Page last updated at 06:20 GMT, Monday, 19 March 2007

'All are compromised by slavery'

By Sallie George
BBC News, Yorkshire

Anti-slavery campaigners in Hull
Campaigners have called for an end to modern forms of slavery

In the city where William Wilberforce helped abolish the slave trade 200 years ago, experts say slavery has made an "appalling" 21st Century return.

Researchers from Hull's Wilberforce Institute say thousands of migrant workers in the UK are being severely exploited by unscrupulous employers.

Many of them work under such a level of exploitation it meets the international definition of "forced labour".

"We are all compromised by slavery", Professor Gary Craig said.

In every city and every rural area of this region there are people working in slavery conditions
Professor Gary Craig, WISE

The associate director of the Wilberforce Institute for the Study of Slavery and Emancipation (WISE) said in the Yorkshire and Humber region alone, there were hundreds if not thousands of people living and working in slavery conditions.

Sex slavery of women and children, as well as forced labour and debt bondage were all present in the region and across the UK, he said.

Prof Craig said: "Slavery is very much alive and well in Yorkshire today.

"In every city and every rural area of this region there are people who are working in slavery conditions."

Hot-bedding

Man in chains
WISE says there are thousands of modern slaves in the UK

Studies have put the net benefit to the UK economy of migrant workers at between 2bn and 3bn per year.

But Prof Craig said research showed these workers often worked for less pay, longer basic hours, with no sick pay, paid holiday, or written contract covering hours, conditions, pay and dismissal procedures.

Most were unaware of their rights and lived in "poor to appalling" accommodation, often six or more mixed-sex to a room, sometimes operating a "hot-bed" system, with workers sharing beds according to shift patterns.

In many cases, workers were forced deeply into debt by their employers and this, coupled with threats of violence, kept them working in "absolutely appalling", slave-like conditions.

There are up to 90,000 migrant workers in the Yorkshire and Humber region alone.

'Barely credible'

It is barely credible for these big companies to say that they don't know about the conditions that people are working in
Prof Gary Craig, WISE

Prof Craig said: "All of us need to ask awkward questions.

"Are the newly-arrived migrants - serving us, supporting our job, working alongside us, living down the street - getting access to appropriate housing and employment conditions?

"If not, we should protest, complain, report.

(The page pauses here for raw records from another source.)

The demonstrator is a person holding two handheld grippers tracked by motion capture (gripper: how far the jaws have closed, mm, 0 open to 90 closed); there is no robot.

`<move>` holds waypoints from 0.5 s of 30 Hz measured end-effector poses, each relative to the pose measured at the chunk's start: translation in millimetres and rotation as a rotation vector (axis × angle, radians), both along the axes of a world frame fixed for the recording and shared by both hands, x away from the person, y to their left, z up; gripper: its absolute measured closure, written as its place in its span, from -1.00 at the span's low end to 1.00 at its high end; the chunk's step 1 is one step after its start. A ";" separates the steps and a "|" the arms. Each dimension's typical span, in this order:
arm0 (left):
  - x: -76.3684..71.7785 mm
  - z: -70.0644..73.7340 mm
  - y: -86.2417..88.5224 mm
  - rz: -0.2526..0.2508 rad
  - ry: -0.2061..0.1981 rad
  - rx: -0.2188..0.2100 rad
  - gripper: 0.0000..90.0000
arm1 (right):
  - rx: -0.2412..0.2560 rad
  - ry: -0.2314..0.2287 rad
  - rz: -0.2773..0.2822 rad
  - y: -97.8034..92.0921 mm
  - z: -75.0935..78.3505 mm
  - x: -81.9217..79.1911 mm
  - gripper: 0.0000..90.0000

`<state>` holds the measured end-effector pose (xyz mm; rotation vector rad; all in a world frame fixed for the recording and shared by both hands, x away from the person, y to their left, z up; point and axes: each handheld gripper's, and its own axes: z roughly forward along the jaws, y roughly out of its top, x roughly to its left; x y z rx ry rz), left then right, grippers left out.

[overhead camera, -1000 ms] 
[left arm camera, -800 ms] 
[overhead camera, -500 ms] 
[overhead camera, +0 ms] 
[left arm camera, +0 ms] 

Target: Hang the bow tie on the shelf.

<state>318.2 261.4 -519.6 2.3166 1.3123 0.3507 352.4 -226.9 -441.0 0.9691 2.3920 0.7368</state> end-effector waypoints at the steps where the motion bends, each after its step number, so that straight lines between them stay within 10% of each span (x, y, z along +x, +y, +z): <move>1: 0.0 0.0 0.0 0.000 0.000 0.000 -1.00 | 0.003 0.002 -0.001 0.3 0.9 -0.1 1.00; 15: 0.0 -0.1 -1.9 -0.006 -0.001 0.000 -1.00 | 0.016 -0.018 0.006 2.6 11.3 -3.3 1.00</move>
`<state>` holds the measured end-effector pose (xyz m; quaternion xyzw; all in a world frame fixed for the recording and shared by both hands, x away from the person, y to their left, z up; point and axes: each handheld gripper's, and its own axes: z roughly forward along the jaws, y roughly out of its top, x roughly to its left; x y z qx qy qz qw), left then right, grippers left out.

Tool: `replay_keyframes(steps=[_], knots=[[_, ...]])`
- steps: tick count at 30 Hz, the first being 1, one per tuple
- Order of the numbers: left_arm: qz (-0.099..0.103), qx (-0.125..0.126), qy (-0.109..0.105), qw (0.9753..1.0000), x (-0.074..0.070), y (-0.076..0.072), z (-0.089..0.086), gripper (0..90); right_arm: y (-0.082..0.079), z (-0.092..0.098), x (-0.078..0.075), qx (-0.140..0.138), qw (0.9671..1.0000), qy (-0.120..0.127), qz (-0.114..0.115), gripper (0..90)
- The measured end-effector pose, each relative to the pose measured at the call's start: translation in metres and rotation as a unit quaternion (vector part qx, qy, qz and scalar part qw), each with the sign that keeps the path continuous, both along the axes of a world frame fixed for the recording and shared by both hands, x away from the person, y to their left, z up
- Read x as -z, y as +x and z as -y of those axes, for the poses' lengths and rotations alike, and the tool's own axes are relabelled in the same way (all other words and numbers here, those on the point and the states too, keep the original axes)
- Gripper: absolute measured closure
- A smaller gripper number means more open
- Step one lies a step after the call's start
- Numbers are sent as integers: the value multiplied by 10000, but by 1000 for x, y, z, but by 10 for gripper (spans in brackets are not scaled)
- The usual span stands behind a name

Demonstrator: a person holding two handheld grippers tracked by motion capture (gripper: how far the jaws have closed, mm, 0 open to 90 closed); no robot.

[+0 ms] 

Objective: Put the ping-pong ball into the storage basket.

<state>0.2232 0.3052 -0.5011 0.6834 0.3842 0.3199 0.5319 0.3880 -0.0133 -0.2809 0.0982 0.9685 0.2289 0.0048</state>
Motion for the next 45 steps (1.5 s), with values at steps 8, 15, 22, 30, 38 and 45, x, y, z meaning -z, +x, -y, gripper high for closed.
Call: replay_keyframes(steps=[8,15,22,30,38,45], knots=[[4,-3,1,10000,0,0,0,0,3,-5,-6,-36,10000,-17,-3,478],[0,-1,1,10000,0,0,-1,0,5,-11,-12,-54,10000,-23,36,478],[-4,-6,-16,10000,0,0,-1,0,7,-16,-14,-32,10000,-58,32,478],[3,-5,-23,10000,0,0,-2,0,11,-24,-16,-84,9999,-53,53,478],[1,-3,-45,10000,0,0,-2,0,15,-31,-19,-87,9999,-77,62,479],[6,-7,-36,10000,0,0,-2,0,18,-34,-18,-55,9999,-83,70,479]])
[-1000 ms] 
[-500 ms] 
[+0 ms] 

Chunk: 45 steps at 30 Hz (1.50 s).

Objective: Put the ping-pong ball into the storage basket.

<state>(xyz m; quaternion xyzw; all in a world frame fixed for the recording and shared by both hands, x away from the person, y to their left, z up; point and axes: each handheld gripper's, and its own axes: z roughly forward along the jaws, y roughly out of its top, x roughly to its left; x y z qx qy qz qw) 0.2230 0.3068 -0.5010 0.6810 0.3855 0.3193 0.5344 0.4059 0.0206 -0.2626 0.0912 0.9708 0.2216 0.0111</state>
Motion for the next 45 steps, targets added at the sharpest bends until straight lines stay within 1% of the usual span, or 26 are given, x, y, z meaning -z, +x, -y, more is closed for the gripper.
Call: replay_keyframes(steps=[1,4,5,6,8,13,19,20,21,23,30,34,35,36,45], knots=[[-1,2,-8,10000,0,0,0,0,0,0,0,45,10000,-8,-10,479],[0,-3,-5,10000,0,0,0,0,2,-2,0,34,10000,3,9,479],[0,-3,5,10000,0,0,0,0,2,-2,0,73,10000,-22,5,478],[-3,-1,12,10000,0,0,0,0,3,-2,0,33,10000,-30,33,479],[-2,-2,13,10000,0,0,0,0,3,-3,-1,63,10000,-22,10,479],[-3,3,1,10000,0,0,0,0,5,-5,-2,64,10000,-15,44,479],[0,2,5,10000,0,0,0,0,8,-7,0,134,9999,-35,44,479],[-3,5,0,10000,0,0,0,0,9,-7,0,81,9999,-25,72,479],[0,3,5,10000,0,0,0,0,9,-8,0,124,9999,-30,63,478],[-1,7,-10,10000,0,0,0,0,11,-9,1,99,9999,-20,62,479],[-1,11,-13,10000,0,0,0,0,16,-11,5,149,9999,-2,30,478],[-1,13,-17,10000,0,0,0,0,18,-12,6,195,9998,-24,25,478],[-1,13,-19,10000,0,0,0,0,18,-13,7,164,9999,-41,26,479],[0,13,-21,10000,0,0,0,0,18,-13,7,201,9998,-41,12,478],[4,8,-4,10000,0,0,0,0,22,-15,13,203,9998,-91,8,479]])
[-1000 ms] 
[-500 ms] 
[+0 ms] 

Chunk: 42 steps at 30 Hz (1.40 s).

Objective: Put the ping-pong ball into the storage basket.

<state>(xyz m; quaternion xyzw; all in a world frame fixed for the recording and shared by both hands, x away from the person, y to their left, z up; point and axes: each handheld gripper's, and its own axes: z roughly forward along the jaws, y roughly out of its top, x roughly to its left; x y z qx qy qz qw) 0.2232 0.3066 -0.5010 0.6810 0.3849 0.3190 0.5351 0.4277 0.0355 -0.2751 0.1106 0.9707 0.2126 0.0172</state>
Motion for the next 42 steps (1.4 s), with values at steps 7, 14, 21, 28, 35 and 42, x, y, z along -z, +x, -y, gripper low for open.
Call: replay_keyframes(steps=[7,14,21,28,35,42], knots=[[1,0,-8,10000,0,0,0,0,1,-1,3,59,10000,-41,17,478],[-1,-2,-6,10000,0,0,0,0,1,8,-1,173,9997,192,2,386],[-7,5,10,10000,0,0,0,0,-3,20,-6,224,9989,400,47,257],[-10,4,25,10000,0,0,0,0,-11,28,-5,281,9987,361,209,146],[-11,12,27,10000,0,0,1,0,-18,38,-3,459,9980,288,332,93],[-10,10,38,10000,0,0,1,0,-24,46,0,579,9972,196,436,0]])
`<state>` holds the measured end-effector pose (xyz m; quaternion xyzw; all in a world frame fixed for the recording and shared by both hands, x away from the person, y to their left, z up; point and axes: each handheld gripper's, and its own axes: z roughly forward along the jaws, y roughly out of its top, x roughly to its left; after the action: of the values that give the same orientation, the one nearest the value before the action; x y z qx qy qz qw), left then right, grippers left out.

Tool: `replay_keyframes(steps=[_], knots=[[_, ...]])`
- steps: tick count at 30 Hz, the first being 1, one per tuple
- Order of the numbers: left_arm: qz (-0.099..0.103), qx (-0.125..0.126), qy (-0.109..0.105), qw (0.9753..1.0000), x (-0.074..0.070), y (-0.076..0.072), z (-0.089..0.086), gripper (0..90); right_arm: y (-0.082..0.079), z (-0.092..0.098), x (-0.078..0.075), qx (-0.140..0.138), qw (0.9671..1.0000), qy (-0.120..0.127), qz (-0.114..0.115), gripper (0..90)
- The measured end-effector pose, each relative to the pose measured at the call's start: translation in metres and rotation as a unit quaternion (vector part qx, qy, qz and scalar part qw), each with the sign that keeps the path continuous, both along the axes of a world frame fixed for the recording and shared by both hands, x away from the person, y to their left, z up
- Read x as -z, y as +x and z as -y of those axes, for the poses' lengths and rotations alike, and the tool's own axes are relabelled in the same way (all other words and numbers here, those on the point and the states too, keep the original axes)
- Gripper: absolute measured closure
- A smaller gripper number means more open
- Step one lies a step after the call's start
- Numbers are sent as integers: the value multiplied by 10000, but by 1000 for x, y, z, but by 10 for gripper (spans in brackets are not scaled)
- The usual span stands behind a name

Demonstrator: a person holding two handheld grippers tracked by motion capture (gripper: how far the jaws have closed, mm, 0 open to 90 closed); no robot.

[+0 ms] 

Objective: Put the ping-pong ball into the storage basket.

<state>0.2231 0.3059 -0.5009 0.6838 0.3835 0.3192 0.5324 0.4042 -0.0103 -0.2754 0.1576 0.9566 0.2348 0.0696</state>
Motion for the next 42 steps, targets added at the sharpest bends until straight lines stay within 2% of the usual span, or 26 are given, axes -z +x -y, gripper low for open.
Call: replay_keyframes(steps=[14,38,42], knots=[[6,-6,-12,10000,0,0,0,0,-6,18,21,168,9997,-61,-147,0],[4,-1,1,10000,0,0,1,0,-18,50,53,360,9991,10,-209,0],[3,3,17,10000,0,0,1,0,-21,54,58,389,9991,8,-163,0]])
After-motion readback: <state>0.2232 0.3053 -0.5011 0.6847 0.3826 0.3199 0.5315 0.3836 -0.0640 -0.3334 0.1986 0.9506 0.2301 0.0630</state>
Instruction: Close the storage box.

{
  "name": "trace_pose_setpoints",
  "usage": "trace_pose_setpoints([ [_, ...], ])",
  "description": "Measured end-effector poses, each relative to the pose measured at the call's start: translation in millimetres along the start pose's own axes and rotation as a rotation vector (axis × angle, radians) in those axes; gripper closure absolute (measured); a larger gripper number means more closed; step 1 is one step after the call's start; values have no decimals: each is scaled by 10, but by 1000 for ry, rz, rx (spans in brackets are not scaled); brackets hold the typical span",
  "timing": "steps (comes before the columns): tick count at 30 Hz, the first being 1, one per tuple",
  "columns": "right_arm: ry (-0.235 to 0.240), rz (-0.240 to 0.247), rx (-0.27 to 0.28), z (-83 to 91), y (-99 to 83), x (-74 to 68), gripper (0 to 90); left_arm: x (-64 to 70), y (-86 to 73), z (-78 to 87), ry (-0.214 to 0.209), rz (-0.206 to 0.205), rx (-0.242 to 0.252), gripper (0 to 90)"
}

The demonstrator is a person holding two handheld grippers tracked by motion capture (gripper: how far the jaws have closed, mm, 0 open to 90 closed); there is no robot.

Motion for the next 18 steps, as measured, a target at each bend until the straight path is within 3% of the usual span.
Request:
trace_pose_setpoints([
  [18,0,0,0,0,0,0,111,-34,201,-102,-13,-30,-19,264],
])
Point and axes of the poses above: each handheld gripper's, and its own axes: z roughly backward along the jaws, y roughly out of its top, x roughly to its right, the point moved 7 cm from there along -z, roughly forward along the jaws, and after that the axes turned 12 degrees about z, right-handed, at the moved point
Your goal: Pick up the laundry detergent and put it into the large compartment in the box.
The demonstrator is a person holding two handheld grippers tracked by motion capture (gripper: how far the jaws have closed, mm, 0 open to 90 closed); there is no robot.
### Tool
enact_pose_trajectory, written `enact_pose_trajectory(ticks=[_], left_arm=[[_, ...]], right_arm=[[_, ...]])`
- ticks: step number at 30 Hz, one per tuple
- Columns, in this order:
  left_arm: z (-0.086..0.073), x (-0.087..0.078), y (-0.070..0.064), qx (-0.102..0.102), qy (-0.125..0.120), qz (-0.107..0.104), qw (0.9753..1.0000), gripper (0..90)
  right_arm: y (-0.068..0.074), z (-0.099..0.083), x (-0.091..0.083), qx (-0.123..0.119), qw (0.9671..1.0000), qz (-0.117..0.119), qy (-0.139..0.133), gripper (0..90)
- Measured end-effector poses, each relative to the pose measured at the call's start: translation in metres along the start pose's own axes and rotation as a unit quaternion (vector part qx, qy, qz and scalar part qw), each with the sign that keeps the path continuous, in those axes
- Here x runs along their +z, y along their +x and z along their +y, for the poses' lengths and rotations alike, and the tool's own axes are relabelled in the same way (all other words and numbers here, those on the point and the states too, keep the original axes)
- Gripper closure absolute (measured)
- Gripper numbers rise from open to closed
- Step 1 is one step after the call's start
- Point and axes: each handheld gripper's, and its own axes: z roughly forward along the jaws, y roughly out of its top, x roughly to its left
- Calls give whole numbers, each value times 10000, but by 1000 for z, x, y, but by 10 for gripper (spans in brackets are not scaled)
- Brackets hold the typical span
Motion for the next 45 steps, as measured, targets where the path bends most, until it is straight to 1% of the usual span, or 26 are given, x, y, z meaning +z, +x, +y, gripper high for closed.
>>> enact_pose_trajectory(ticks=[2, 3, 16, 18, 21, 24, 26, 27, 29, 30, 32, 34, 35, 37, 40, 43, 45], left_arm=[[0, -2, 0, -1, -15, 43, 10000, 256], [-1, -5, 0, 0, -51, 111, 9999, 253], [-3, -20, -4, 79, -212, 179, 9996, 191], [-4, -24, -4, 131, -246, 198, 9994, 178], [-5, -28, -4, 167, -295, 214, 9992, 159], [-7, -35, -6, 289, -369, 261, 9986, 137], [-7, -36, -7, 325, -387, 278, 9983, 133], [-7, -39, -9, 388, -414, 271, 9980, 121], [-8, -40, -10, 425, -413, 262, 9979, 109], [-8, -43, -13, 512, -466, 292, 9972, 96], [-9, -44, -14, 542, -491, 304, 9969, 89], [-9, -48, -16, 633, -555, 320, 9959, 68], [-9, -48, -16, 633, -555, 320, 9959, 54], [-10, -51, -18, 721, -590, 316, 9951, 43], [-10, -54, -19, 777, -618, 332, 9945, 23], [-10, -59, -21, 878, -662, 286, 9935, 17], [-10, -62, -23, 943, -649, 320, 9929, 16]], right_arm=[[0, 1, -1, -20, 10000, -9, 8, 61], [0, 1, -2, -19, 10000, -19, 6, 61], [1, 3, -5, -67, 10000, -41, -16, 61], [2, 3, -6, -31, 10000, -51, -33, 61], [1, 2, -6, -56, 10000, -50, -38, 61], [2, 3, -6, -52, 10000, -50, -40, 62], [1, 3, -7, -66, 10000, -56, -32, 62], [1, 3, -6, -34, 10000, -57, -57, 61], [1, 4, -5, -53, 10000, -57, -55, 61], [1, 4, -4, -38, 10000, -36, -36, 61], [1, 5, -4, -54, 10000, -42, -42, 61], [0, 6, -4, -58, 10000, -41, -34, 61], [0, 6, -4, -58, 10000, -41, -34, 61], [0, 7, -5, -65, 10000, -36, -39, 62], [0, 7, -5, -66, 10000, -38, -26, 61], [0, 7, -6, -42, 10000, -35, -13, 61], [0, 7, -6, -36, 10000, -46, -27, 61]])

"Many of us are too happy to enjoy the fruits of their labour but not pay an appropriate price for it."

Areas where exploitation occured ranged from agricultural work to food processing and packing, the catering and restaurant trade to nursing and domestic work.

Prof Craig said many large British companies relied on people working in slavery conditions to produce the goods they sold.

He said the complex nature of supply chains made it feasible for the company at the top of the chain to deny any knowledge of working conditions at the bottom.

Professor Gary Craig
Prof Craig said everyone needed to ask 'awkward questions'

But, he said: "It is barely credible for these big companies to say that they don't know about the conditions that people are working in."

The University of Hull's WISE researchers documented cases of exploitation for an extensive study into modern slavery in the UK, co-written by Anti-Slavery International and commissioned by the York-based Joseph Rowntree Foundation.

Dr Mick Wilkinson said he met a Latvian woman who had been charged 100 to sign up to an employment agency.

He said: "She was transported from Hull to Barnsley in a vehicle, she was then working eight-hour night shifts, she was sleeping two hours in the car and being woken up to work an eight-hour morning shift, and then transported back to Hull."

Deductions for administration and transport were made from her wages and any complaints were met with threats of being sacked and losing her accommodation.

"We are talking about people in these conditions who are regularly working 70 hours a week and are pocketing 50," Dr Wilkinson said.